Any suggestion for ending the proof?
I also tried to prove that $\frac{x}{1+x}$ is uniformly continuous on $[0,\infty[$ and that $\frac{x}{1-x}$ is uniformly continuous on $[-\infty,0[$, but I wonder if we can use the definition with the function $f(x)=\frac{x}{1+|x|}$ itself.
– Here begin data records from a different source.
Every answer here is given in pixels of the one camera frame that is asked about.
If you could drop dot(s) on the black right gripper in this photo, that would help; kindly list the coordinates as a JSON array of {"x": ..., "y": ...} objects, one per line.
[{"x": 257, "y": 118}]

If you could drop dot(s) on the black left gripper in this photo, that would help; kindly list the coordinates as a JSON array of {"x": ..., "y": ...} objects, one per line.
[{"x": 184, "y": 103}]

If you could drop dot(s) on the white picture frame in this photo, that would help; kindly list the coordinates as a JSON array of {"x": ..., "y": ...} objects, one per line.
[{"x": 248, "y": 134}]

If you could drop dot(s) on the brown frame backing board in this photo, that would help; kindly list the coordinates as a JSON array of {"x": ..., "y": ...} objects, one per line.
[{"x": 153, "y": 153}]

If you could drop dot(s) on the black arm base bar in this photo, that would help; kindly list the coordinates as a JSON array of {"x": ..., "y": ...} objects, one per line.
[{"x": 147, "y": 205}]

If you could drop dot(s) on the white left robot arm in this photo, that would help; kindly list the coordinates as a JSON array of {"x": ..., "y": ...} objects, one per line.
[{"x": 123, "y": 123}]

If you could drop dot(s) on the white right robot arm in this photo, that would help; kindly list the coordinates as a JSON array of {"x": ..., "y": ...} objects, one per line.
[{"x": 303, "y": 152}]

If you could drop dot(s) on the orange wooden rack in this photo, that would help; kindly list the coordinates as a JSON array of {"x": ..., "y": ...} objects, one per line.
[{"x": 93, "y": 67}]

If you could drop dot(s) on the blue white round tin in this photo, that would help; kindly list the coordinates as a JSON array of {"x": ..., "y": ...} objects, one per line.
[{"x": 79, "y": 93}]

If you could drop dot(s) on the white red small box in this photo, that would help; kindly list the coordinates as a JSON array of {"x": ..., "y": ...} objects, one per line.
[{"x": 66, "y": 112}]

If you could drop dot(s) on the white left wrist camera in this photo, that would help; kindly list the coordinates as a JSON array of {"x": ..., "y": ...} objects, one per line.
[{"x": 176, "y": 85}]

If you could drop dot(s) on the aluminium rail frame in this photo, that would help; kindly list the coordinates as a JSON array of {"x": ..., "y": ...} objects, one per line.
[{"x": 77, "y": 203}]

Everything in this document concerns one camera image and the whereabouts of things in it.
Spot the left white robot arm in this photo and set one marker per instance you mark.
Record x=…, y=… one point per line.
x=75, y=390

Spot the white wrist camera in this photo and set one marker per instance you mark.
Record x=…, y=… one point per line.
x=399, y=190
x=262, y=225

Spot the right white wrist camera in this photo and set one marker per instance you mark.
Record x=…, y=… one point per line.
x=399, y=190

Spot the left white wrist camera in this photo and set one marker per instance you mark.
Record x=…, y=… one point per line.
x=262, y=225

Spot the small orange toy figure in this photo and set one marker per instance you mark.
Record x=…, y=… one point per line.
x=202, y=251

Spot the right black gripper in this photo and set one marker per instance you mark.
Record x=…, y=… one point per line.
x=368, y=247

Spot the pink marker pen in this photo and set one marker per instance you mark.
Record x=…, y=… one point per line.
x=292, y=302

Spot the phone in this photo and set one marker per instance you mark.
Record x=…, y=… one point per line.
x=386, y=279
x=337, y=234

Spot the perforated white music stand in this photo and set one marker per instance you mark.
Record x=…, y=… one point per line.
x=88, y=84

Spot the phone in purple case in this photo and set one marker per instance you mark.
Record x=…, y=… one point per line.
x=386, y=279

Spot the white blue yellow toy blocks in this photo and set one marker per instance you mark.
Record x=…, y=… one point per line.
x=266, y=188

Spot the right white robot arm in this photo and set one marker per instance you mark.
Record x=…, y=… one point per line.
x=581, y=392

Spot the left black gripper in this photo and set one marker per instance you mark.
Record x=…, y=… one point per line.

You have \begin{align} |x-y+x|y|-y|x|\,|&=|x-y + x (|y|-|x|) +(x-y)|x|\,|\\ \ \\ &\leq|x-y|+|x|\,||y|-|x||+|x|\,|x-y|\\ \ \\ &\leq |x-y|+|x|\,|y-x|+|x|\,|x-y|\\ \ \\ &=(1+2|x|)\,|x-y|, \end{align} which hints that you cannot kill the denominators as you did, because you will need them. If you keep the denominators, you need to bound $$ \frac{(1+2|x|)\,|x-y|}{(1+|x|)(1+|y|)}≤ \frac{(2+2|x|)\,|x-y|}{1+|x|}=2\,|x-y|. $$
Here is another approach: Your function $f$ is differeentiable on all of ${\mathbb R}$, whereby $$f'(x)={1\over\bigl(1+|x|\bigr)^2}\qquad(-\infty<x<\infty)\ .$$ As $|f'(x)|\leq1$ for all $x$ the MVT implies that $|f(x)-f(y)|\leq|x-y|$; hence $f$ is even Lipschitz continuous on ${\mathbb R}$.